I would like to start by thanking CMS for holding this public meeting. This meeting is an important example of outreach activities that President Obama called for in his landmark Open Government Memorandum which directed agencies to be Transparent, Participatory and Collaborative.
CMS Does Not Have “Valid and Reliable Data” for Use in Setting Diabetic Supply Prices
CMS’ Federal Register notice for this meeting stated that, according to their own rules, they must “use valid and reliable data” in determining whether a payment amount is “grossly excessive or deficient.”
The competitive bidding data from the Round 1 Rebid, however, is emphatically NOT valid and reliable. That’s not CRE’s view, that the considered view of hundreds of economists and auction experts from virtually every major university.

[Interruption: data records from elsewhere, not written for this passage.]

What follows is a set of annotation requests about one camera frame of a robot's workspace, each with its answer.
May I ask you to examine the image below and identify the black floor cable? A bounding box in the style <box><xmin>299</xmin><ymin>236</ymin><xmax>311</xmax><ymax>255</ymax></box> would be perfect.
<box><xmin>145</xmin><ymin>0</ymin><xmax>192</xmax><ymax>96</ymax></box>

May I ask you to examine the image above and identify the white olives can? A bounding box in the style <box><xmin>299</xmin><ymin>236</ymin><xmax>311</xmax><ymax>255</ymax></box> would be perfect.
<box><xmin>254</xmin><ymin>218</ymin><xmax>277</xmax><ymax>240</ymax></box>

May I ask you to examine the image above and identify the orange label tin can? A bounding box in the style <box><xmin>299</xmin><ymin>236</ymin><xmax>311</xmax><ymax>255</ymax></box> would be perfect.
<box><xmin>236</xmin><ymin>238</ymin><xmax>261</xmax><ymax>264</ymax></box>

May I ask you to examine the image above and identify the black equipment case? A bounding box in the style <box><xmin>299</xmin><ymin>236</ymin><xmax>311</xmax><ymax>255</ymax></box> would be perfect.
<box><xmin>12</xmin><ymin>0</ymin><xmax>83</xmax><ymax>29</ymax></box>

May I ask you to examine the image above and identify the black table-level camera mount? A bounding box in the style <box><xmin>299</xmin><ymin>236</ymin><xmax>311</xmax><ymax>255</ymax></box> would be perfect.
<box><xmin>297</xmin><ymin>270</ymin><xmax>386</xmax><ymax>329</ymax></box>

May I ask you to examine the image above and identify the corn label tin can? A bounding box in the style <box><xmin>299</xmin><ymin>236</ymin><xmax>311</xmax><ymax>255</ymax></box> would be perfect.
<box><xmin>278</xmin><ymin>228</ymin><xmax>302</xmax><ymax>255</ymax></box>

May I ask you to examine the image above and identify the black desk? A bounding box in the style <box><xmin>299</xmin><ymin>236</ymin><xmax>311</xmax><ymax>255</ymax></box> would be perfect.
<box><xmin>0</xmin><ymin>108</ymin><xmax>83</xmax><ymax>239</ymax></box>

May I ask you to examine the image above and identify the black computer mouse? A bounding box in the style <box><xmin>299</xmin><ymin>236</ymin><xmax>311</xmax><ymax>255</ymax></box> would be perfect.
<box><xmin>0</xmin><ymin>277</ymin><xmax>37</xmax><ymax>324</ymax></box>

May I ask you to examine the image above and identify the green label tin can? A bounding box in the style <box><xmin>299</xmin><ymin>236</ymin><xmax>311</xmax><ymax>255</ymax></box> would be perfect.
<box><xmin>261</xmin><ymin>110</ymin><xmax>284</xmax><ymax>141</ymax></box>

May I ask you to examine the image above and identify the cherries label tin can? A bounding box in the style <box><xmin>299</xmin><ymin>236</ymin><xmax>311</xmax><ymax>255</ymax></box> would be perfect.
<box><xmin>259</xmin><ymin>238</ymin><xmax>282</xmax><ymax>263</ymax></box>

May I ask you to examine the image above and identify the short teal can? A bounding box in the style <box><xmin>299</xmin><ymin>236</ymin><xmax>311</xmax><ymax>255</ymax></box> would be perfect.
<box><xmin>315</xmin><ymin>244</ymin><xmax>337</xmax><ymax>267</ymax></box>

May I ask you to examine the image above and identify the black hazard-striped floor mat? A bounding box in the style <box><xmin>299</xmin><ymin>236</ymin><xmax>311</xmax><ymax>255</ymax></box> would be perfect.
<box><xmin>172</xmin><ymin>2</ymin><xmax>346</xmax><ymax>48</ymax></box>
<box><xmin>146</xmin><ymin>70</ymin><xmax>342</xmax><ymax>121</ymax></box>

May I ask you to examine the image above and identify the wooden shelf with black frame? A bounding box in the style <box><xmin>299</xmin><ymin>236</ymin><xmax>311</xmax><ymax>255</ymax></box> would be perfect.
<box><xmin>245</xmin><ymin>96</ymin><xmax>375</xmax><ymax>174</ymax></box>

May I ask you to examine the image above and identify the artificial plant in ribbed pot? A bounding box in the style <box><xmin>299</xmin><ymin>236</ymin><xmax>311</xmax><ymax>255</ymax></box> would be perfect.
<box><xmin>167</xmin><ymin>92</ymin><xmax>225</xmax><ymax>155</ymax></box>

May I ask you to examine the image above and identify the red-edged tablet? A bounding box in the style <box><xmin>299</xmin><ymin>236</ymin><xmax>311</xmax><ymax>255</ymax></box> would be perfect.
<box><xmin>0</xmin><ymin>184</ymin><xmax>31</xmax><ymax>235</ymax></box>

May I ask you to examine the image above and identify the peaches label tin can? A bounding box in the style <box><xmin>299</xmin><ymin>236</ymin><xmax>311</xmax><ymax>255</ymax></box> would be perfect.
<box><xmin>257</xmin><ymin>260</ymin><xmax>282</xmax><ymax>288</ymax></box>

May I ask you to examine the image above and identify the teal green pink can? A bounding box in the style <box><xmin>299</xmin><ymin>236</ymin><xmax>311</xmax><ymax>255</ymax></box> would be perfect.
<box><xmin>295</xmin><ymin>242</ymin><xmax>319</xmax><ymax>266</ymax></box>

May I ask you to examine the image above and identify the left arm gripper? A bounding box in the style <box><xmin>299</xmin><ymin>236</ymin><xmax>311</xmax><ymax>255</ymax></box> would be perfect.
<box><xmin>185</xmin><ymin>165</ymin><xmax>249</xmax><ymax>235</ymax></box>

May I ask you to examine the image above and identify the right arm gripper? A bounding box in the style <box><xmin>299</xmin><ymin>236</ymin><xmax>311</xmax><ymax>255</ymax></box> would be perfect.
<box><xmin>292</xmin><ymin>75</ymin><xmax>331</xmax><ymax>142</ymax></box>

In a letter to the President signed by over 240 academicians, including several Nobel laureates, stated the following:
- CMS competitive bidding program violates all of the principles [of President Obama’s Executive Order on regulation], especially the principles of transparency and of basing regulations on the best available science. Indeed, the current program is the antithesis of science and contradicts all that is known about proper market design.
Specific problems with CMS’ bidding design cited by the economists include:
- The use of non-binding bids together with setting the price equal to the median of the winning bids provides a strong incentive for low-ball bids—submitting bids dramatically below actual cost.
- The problems with the CMS auction grow worse upon closer inspection. The complete lack of transparency is inappropriate for a government auction.
An article published in the Quarterly Journal of Economics by researchers at the California Institute of Technology concluded:
- The CMS auction fails to generate competitive prices of goods and fails to satisfy demand.
- the CMS auction performs poorly as a procurement auction.
RESULT 5. Prices generated in the CMS auction do not approximate the competitive price. They are significantly and consistently lower than the competitive price.
- The challenge, for those who are unconvinced by the evidence that the CMS auction will perform poorly, is to explain why the principles seen operating so clearly in the laboratory environment will not operate when the auction is deployed in the field.
The study was financed by the Gordon and Betty Moore Foundation with additional support from a National Science Foundation grant.
The Data Quality Act and CMS’ Regulatory Plans
The results from the Round 1 Rebid not only don’t comply with CMS requirements for “inherent reasonableness,” they also don’t comply with the quality standards established by Congress and implemented by the White House Office of Management and Budget through the Data Quality Act.
The Data Quality Act provides affected parties the right to “seek and obtain” correction of information not meeting quality standards.
If anyone here would like to know more about the DQA and participating in exercising their right to “seek and obtain” correction of the Round 1 Rebid results, please see me, I’ll be here through the end of the meeting.